### [TASK OBJECTIVE]
Scan the data. Collect each line that contains the word "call".

### [PROVIDED ENTRIES]
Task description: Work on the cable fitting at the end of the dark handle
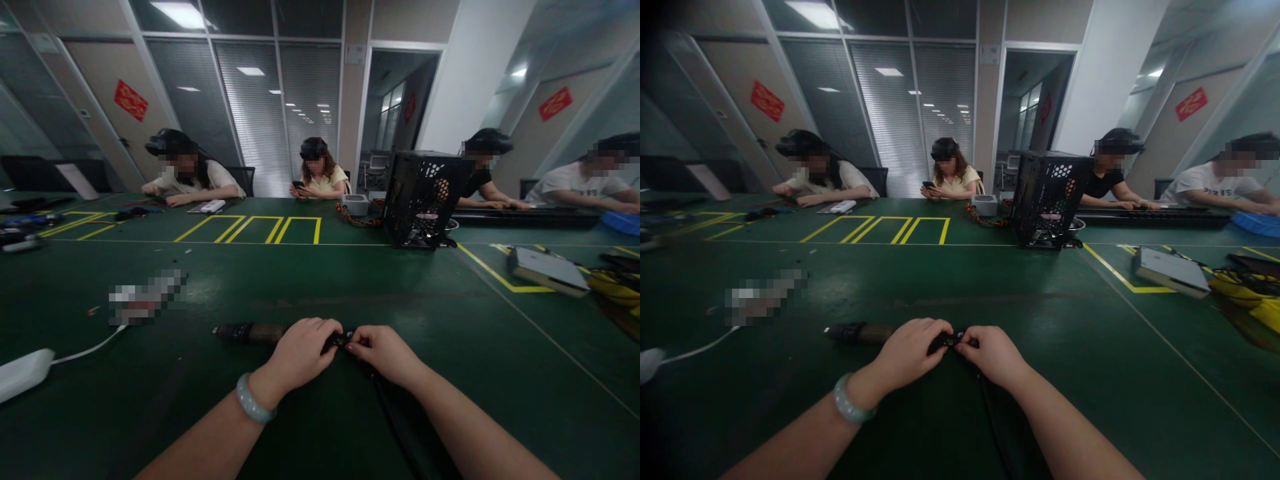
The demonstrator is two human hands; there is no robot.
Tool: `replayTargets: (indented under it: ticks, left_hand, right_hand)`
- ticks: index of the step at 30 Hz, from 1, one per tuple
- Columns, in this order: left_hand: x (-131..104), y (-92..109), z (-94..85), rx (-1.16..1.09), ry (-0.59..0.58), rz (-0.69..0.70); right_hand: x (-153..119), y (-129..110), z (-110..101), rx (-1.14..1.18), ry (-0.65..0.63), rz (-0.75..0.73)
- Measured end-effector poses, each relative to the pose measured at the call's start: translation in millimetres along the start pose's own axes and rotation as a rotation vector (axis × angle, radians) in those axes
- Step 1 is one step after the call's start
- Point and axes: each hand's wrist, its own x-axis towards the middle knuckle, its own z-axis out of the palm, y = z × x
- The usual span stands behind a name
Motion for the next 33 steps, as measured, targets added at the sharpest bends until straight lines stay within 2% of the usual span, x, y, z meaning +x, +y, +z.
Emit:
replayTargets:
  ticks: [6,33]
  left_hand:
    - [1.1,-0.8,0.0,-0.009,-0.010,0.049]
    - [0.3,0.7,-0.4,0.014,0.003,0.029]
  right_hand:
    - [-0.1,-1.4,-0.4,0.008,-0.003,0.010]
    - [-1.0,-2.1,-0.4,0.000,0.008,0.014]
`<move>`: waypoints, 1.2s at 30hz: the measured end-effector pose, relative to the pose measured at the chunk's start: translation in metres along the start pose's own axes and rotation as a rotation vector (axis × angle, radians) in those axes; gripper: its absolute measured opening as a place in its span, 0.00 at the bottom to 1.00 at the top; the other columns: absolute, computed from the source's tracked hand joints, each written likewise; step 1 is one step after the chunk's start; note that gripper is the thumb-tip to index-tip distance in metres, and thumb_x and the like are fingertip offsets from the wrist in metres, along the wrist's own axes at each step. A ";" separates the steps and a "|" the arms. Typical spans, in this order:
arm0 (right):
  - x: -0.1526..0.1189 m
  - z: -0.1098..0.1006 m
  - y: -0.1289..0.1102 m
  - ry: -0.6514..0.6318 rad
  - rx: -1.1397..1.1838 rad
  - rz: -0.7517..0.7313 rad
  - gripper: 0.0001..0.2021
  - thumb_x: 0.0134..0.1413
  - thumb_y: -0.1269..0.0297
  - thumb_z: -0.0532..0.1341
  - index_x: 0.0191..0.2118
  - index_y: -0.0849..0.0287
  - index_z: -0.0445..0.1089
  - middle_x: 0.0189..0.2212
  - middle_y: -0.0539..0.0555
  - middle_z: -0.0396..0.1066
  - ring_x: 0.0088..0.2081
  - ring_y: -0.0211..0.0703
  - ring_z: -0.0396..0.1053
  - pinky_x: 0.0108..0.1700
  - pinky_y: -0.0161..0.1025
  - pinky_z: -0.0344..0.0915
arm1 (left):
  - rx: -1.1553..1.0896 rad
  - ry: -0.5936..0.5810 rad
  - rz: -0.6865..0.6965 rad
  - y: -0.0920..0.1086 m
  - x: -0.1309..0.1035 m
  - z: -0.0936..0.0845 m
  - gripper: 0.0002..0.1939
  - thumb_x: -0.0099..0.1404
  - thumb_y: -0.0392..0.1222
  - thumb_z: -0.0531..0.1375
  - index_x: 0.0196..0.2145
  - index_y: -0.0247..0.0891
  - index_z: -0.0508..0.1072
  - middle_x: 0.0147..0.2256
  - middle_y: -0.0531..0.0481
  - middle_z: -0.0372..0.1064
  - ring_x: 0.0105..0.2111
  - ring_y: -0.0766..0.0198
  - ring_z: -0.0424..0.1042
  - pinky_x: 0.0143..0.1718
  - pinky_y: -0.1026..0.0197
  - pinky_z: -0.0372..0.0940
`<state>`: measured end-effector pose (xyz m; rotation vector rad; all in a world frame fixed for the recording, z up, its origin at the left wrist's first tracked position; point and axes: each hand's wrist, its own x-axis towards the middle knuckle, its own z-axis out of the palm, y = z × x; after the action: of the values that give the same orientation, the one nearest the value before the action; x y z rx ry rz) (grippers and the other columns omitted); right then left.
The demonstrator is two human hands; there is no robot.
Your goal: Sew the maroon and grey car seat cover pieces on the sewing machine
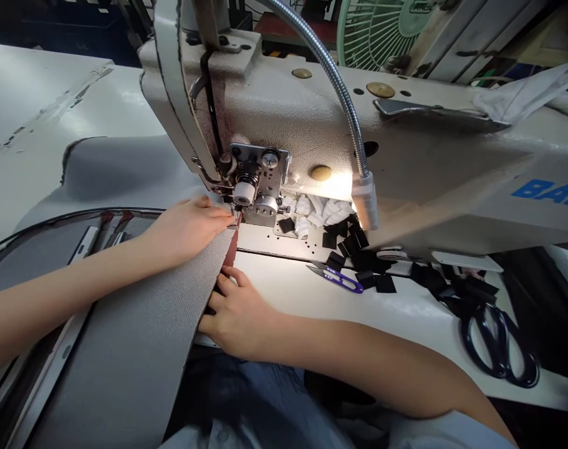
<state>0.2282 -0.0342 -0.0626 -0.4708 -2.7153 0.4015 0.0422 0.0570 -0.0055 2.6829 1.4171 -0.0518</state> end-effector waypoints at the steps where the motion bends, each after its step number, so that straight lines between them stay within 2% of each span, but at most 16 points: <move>1: 0.000 0.000 0.000 0.000 0.005 0.003 0.10 0.62 0.67 0.57 0.39 0.51 0.77 0.37 0.53 0.73 0.46 0.52 0.61 0.60 0.56 0.47 | 0.042 -0.004 -0.039 0.003 -0.001 0.001 0.22 0.71 0.38 0.48 0.56 0.43 0.74 0.55 0.49 0.74 0.51 0.49 0.70 0.47 0.49 0.62; 6: 0.001 0.000 -0.001 -0.033 0.030 0.032 0.10 0.64 0.64 0.58 0.37 0.50 0.77 0.35 0.52 0.74 0.46 0.50 0.61 0.61 0.55 0.47 | 0.118 -0.029 -0.092 0.015 -0.001 0.004 0.21 0.71 0.36 0.49 0.55 0.43 0.74 0.55 0.48 0.73 0.53 0.47 0.68 0.46 0.48 0.60; 14: 0.008 -0.003 0.001 -0.038 0.037 0.086 0.09 0.63 0.63 0.59 0.33 0.52 0.76 0.33 0.52 0.74 0.45 0.49 0.61 0.60 0.55 0.47 | 0.170 -0.003 -0.078 0.011 0.008 0.005 0.21 0.71 0.34 0.49 0.55 0.41 0.75 0.52 0.48 0.75 0.49 0.50 0.70 0.43 0.50 0.61; 18: 0.008 -0.003 -0.001 -0.028 0.027 0.085 0.10 0.62 0.64 0.58 0.33 0.53 0.76 0.31 0.53 0.73 0.43 0.50 0.61 0.60 0.56 0.47 | 0.133 0.040 -0.091 0.007 0.009 0.009 0.20 0.72 0.36 0.50 0.53 0.44 0.77 0.53 0.52 0.75 0.51 0.51 0.71 0.46 0.51 0.63; 23: 0.008 -0.001 0.001 -0.004 0.028 0.080 0.11 0.63 0.63 0.57 0.33 0.53 0.77 0.31 0.53 0.73 0.43 0.51 0.61 0.60 0.56 0.47 | 0.074 0.039 -0.054 0.003 0.012 0.010 0.19 0.72 0.37 0.51 0.52 0.44 0.78 0.54 0.50 0.75 0.52 0.51 0.72 0.49 0.50 0.64; 31: 0.012 -0.008 0.010 -0.047 0.010 0.091 0.09 0.58 0.65 0.59 0.36 0.54 0.78 0.37 0.56 0.74 0.46 0.53 0.62 0.59 0.59 0.49 | -0.007 0.057 -0.085 0.000 0.023 0.008 0.17 0.72 0.38 0.51 0.49 0.42 0.78 0.50 0.50 0.77 0.50 0.53 0.73 0.54 0.49 0.64; 34: 0.014 -0.012 0.005 -0.037 -0.075 0.073 0.09 0.57 0.64 0.60 0.38 0.58 0.78 0.38 0.60 0.74 0.46 0.56 0.63 0.54 0.58 0.56 | -0.037 0.063 -0.072 -0.002 0.016 0.002 0.18 0.74 0.40 0.49 0.51 0.38 0.76 0.50 0.45 0.75 0.51 0.54 0.70 0.55 0.51 0.63; 36: 0.021 -0.015 -0.003 -0.083 -0.129 0.049 0.10 0.60 0.68 0.58 0.36 0.60 0.77 0.34 0.61 0.74 0.42 0.54 0.65 0.44 0.53 0.62 | -0.004 0.068 0.021 -0.010 0.008 -0.003 0.20 0.74 0.40 0.47 0.54 0.36 0.74 0.52 0.42 0.72 0.54 0.53 0.67 0.58 0.50 0.60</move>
<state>0.2144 -0.0262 -0.0422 -0.5679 -2.8269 0.2649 0.0382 0.0700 -0.0042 2.7203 1.4060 0.0438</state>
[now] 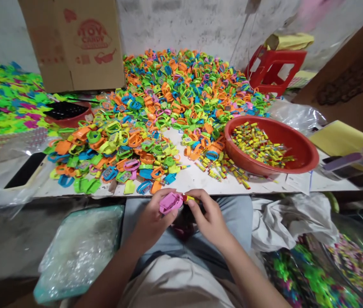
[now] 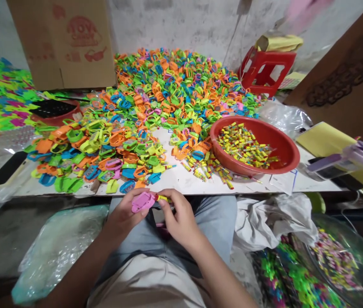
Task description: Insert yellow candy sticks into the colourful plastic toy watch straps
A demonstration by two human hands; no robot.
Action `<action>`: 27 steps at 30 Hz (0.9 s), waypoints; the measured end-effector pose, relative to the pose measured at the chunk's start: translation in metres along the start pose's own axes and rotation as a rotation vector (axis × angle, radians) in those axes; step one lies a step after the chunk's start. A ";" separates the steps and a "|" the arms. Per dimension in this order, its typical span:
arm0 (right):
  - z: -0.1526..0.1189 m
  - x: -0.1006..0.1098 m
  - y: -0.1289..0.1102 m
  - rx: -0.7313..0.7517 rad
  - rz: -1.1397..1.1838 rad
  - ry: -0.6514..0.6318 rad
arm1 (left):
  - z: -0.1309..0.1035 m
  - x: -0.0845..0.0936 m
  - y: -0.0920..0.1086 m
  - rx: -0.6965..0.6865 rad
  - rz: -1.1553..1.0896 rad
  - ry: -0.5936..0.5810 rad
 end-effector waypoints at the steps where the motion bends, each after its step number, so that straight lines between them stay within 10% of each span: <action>1: 0.000 0.000 0.001 0.003 -0.007 0.000 | 0.000 -0.001 0.000 -0.016 0.027 -0.004; 13: -0.006 0.009 0.016 -0.009 -0.089 -0.001 | 0.016 -0.012 0.001 -0.060 0.224 0.049; 27: -0.007 -0.016 0.021 0.005 -0.616 -0.374 | 0.037 -0.008 -0.009 0.027 0.384 0.111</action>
Point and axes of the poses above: each hand's wrist, its own z-axis towards the middle knuckle, its own x-axis out of the back of the hand, y = z × x, the point moved 6 cm from there along z, towards the middle knuckle, and after that the axes turned 10 degrees about x, right-handed, at the moved point
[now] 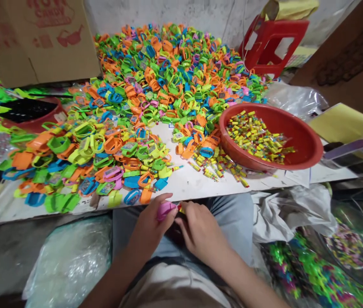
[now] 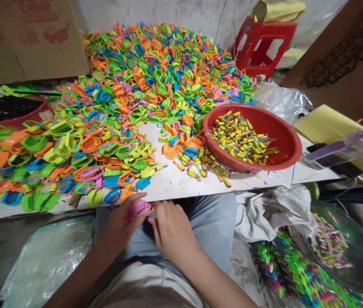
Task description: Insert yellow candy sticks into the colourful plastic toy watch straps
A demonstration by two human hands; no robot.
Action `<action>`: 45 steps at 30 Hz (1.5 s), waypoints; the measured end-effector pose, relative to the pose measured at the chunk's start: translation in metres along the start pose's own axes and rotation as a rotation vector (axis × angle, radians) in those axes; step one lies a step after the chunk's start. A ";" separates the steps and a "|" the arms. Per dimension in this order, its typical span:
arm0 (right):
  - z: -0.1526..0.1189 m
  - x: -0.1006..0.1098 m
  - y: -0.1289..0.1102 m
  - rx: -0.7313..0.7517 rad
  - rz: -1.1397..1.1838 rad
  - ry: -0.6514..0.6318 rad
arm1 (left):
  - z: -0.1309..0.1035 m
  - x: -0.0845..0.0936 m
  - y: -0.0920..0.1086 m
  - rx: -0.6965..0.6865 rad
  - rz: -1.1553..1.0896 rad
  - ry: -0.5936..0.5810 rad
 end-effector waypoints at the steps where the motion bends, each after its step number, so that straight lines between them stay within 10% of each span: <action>1: 0.001 -0.004 0.000 -0.008 -0.053 -0.039 | 0.002 -0.003 -0.003 0.035 -0.004 -0.036; 14: 0.002 -0.032 0.005 0.086 0.022 -0.155 | 0.007 -0.014 -0.023 0.042 0.051 -0.290; 22: 0.008 -0.003 0.061 -0.118 0.266 0.141 | 0.016 0.042 -0.001 -0.231 0.272 0.082; 29: 0.036 0.003 0.136 -0.351 -0.218 0.100 | 0.055 0.115 0.071 -0.462 0.450 0.495; 36: 0.058 -0.009 0.151 -0.431 -0.181 0.093 | 0.106 0.155 0.100 -0.272 0.955 0.807; 40: 0.049 0.003 0.166 -0.436 -0.016 0.205 | 0.110 0.136 0.106 -0.237 0.994 0.836; 45: 0.029 0.020 0.183 -0.375 0.624 0.650 | 0.132 0.024 0.115 -0.347 0.912 0.375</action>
Point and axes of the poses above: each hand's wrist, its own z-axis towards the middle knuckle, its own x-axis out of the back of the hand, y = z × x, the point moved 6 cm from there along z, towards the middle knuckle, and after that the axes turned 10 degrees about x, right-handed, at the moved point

### [EXERCISE OUTPUT]
- Measured end-effector poses, each relative to the pose measured at the call's start: translation in millimetres along the start pose's own axes and rotation as a rotation vector (axis × angle, radians) in those axes
- Step 1 is one step after the call's start

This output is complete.